The `LlamaZip` constructor also accepts the `n_ctx`, `n_gpu_layers`, and `use_mlock` arguments, which correspond to the CLI options of the same names. The `window_overlap` argument can be passed to the `compress` and `decompress` methods directly to specify the window overlap for that particular operation.

## Limitations

1. **Speed:** Compression and decompression speeds are limited by the speed of LLM inference. This renders llama-zip significantly slower than traditional compression utilities. However, the compression ratios achieved by llama-zip may justify the trade-off in speed for certain use cases.
2. **Portability:** llama-zip requires identical LLM behavior during compression and decompression. However, the backend that llama-zip uses for LLM inference, [llama.cpp](https://github.com/ggerganov/llama.cpp), does not currently guarantee deterministic behavior. This limits the portability of the compressed output of llama-zip, as it may not be decompressible on a different system, even if the same model is used. In practice, behavior also differs depending on the number of GPU layers offloaded, so the `--n-gpu-layers` option should be set to the same value during compression and decompression, in addition to the window overlap (`--window-overlap`) and context length (`--n-ctx`) options.
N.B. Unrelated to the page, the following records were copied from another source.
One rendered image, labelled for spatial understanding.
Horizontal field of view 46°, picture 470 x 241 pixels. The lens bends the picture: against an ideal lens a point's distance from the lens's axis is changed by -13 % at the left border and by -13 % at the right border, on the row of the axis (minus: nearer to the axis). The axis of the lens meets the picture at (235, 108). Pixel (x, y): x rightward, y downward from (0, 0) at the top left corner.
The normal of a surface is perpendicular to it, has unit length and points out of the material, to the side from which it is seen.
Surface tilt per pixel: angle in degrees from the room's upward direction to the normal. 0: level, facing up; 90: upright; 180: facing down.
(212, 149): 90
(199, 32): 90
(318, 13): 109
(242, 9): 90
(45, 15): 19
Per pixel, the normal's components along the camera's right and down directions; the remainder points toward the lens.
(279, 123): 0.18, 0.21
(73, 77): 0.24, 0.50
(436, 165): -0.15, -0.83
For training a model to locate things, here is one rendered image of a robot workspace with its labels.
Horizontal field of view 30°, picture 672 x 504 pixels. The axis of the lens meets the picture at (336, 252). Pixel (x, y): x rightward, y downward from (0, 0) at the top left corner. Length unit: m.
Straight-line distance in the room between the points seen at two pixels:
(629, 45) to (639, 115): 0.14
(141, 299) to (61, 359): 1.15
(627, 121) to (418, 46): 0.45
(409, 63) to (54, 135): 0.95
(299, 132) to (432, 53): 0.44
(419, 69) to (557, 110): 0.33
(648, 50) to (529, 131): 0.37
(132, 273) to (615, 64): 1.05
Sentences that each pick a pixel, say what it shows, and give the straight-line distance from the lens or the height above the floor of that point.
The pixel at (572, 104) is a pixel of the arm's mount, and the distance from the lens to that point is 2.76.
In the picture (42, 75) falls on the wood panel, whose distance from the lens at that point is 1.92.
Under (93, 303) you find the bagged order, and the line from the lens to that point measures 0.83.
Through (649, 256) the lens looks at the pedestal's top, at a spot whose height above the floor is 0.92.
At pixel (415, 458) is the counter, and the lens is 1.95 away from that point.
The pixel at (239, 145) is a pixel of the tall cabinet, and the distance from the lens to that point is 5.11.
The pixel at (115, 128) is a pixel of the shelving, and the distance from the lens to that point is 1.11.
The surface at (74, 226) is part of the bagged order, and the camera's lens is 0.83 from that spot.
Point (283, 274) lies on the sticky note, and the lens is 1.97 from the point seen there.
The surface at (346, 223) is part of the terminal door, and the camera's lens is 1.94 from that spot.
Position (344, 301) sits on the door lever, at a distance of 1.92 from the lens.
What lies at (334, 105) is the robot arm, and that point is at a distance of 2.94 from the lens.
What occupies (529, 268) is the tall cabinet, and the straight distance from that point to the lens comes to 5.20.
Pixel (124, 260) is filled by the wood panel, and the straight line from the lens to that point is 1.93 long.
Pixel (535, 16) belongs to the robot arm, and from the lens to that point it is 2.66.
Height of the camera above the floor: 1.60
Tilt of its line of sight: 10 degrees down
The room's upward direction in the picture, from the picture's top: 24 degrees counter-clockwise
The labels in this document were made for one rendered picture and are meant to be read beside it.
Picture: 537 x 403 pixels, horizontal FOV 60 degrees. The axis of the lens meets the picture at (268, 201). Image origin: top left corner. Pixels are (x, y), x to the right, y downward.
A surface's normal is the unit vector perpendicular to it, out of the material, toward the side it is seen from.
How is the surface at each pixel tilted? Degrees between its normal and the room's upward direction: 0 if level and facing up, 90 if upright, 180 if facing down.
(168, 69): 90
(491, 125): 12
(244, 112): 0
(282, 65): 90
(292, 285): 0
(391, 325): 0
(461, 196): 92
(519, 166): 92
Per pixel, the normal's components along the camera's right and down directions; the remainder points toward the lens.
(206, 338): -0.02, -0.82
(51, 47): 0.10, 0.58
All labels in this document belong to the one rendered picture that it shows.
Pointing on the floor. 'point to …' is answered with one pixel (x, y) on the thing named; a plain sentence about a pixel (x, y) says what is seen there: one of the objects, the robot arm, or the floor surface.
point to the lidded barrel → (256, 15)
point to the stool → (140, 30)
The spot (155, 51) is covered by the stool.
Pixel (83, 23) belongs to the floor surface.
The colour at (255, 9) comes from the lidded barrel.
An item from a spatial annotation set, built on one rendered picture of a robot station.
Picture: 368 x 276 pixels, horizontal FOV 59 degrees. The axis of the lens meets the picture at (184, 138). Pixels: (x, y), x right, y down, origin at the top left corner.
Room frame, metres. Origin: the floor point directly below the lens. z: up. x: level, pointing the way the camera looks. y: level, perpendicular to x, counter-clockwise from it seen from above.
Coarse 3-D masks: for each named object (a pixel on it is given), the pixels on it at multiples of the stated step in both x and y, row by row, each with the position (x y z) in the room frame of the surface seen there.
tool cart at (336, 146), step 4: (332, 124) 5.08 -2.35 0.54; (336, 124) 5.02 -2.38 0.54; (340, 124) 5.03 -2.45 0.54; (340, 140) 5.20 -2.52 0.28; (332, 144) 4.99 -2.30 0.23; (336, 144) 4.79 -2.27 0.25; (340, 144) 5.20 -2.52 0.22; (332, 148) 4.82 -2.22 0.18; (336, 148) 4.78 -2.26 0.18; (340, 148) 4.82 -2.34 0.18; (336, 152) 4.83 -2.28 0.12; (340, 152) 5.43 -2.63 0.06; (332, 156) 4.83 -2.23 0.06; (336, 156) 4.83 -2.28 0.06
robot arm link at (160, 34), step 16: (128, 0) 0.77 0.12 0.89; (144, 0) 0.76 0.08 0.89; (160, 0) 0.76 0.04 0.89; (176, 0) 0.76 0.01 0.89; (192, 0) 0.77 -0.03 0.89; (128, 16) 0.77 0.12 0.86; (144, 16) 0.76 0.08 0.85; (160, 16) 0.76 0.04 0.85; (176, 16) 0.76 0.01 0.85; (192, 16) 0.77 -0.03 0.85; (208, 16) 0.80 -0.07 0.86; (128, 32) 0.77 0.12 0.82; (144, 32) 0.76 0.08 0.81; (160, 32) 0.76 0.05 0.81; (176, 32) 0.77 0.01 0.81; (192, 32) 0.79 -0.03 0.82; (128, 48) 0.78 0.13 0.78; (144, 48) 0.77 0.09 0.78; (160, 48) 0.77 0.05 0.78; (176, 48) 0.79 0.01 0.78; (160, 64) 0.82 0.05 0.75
3. **Binary Compression:** Due to its reliance on an LLM for prediction, llama-zip is best suited for compressing inputs that consist primarily of text. Although llama-zip can handle binary data by encoding invalid UTF-8 bytes using code points in Unicode's private use areas, it may not achieve high compression ratios on such data, potentially producing compressed output that is larger than the original input.